[TASK BRIEF]
The answer must reproduce every record exactly, with all pictures omitted.

[EXERCISE DATA]
=-=-=

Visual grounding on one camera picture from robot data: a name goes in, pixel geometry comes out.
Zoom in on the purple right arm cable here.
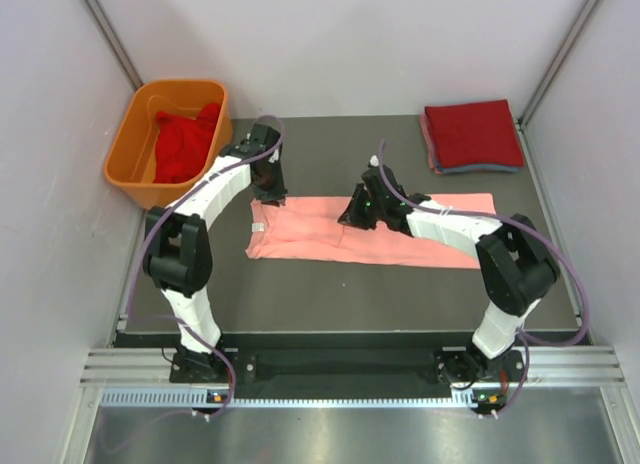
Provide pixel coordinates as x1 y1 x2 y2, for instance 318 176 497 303
377 139 592 418

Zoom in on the orange plastic bin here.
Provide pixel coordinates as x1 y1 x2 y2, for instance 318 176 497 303
104 79 232 209

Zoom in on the right aluminium corner post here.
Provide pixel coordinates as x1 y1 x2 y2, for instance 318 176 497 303
516 0 604 130

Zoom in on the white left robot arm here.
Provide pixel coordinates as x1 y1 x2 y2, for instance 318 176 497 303
141 122 287 383

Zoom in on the red crumpled t shirt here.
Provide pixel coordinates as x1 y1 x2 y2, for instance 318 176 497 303
154 103 221 184

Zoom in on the aluminium corner post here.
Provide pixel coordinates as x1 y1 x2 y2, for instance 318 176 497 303
80 0 144 90
516 0 604 130

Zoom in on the pink t shirt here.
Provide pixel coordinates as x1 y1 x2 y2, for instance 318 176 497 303
420 114 442 175
246 197 479 269

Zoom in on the grey slotted cable duct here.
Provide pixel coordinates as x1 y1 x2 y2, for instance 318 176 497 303
100 388 503 409

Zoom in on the aluminium frame rail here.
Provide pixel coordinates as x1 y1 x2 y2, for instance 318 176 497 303
80 346 626 387

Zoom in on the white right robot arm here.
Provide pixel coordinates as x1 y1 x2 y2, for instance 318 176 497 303
338 157 560 384

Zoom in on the left aluminium corner post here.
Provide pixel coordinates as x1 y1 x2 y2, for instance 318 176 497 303
80 0 144 90

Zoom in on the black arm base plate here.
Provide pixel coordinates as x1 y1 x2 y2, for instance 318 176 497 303
169 331 525 398

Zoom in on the pink folded t shirt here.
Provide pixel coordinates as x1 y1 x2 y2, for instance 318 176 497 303
420 114 442 175

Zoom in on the blue folded t shirt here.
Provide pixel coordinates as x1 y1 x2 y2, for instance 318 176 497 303
429 156 522 174

=-=-=

[OUTPUT]
Visual grounding on one camera picture from robot data: a name goes in, pixel geometry comes out.
Zoom in on the purple right arm cable here.
Provide pixel coordinates as x1 y1 x2 y2, for instance 318 176 497 303
377 139 592 418

Zoom in on the orange plastic bin here.
Provide pixel coordinates as x1 y1 x2 y2, for instance 318 176 497 303
104 79 232 209

Zoom in on the right aluminium corner post here.
Provide pixel coordinates as x1 y1 x2 y2, for instance 318 176 497 303
516 0 604 130

Zoom in on the white left robot arm here.
Provide pixel coordinates as x1 y1 x2 y2, for instance 318 176 497 303
141 122 287 383

Zoom in on the red crumpled t shirt here.
Provide pixel coordinates as x1 y1 x2 y2, for instance 318 176 497 303
154 103 221 184

Zoom in on the aluminium corner post here.
Provide pixel coordinates as x1 y1 x2 y2, for instance 318 176 497 303
80 0 144 90
516 0 604 130

Zoom in on the pink t shirt here.
Provide pixel coordinates as x1 y1 x2 y2, for instance 318 176 497 303
420 114 442 175
246 197 479 269

Zoom in on the grey slotted cable duct here.
Provide pixel coordinates as x1 y1 x2 y2, for instance 318 176 497 303
100 388 503 409

Zoom in on the aluminium frame rail here.
Provide pixel coordinates as x1 y1 x2 y2, for instance 318 176 497 303
80 346 626 387

Zoom in on the white right robot arm here.
Provide pixel coordinates as x1 y1 x2 y2, for instance 318 176 497 303
338 157 560 384

Zoom in on the left aluminium corner post here.
Provide pixel coordinates as x1 y1 x2 y2, for instance 318 176 497 303
80 0 144 90

Zoom in on the black arm base plate here.
Provide pixel coordinates as x1 y1 x2 y2, for instance 318 176 497 303
169 331 525 398

Zoom in on the pink folded t shirt here.
Provide pixel coordinates as x1 y1 x2 y2, for instance 318 176 497 303
420 114 442 175

Zoom in on the blue folded t shirt here.
Provide pixel coordinates as x1 y1 x2 y2, for instance 318 176 497 303
429 156 522 174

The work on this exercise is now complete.